The catering at the conference was elegant, but outside of every meeting room was an oversized bucket of Red Vines licorice and a shiny pile of Israeli Bisli snack bags, a testament to the fact that this generation isn't quite ready to admit to being adults.
But it's not just the trappings that are Next Gen. At the centerpiece of PLP is LiveNetworks, a one-year program where 20- and 30-somethings dialogue with one another and with high-profile Jewish leaders about the larger vision and smaller practicalities of maintaining a vibrant Jewish community. In monthly meetings in five regional hubs, high-ranking professionals and volunteers discuss with the talent real case studies, and the group also participates in Jewish text study and leadership skills.

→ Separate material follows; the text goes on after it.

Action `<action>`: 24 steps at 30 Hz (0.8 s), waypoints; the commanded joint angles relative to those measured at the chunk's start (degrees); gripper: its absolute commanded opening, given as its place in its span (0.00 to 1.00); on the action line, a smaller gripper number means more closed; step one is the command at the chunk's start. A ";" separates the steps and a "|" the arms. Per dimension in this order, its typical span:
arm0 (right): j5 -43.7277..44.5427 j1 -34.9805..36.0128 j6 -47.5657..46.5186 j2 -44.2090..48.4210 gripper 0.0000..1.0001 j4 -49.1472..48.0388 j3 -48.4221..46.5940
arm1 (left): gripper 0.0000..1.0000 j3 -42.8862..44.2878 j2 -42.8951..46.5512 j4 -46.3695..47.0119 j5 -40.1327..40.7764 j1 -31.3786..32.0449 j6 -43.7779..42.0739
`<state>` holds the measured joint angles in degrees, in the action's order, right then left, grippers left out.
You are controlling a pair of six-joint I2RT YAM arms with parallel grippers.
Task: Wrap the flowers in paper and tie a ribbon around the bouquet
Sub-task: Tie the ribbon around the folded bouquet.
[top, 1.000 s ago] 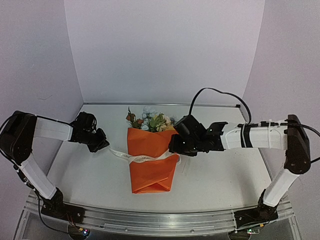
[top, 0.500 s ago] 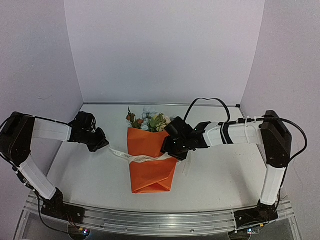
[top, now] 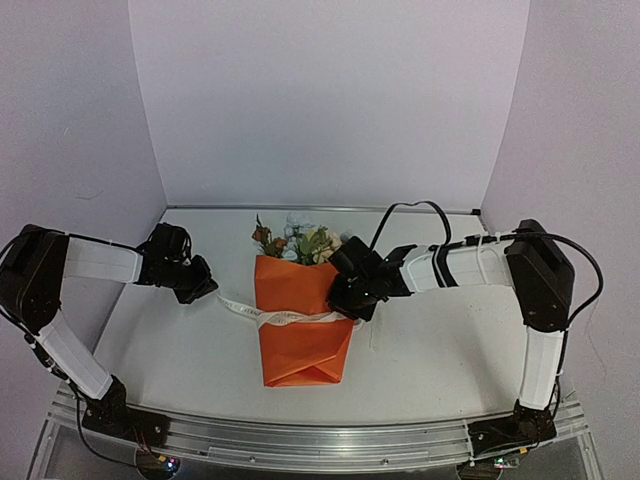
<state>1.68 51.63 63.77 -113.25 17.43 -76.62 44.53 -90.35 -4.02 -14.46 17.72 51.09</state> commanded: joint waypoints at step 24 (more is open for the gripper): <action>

They receive one-on-one coaching from their hub director and are paired with mentors from the established Jewish community.
"They are very interested in the generations above them and want to be mentored," said Rhoda Weisman Uziel, founding executive director of PLP. "Maybe it's because many of them had good relationships with their parents, so they are not angry and intimidated by boomers -- in fact they see a lot of wisdom that can help them move forward, and they want to network with them."
They are entrepreneurial and high achieving, yet team players, she said, although they have little tolerance for hierarchical bureaucracies.
"Respect is very important to them, and if they're respected, they'll respect you and be more courageous and be willing to take leaps," Uziel said.
At ThinkTank3, the talent -- a new cohort of about 75 people, along with about 60 from last year's LiveNetwork, a dozen or so academic fellows, and some 35 other potential leaders -- spent three days talking with each other, as well as about 180 Federation heads, rabbis, major philanthropists and veteran volunteers.
There were big name keynotes, such as Harvard's positive psychology guru Tal Ben-Shahar. Mega-philanthropist Michael Steinhardt had to cancel at the last minute, so Jewish rockers Blue Fringe overnighted in from New York. Keynoters Scott Sherman and Jennifer Robin came, respectively, from the Transformative Action Institute and The Great Place to Work Institute, which pretty much speaks for itself.
But the conference was mostly about schmoozing. All the sessions were led by as many as four people, so that, rather than presentations, there were conversations on issues like interdating, spirituality, volunteerism, Jewish identity, the work-life balance, harnessing the power of the new media and lots and lots about social justice. There was a painful discussion on Israel, making evident that Gen Y-ers are not as passionate or as convinced about Israel as their elders -- a message the establishment has been slow to take in.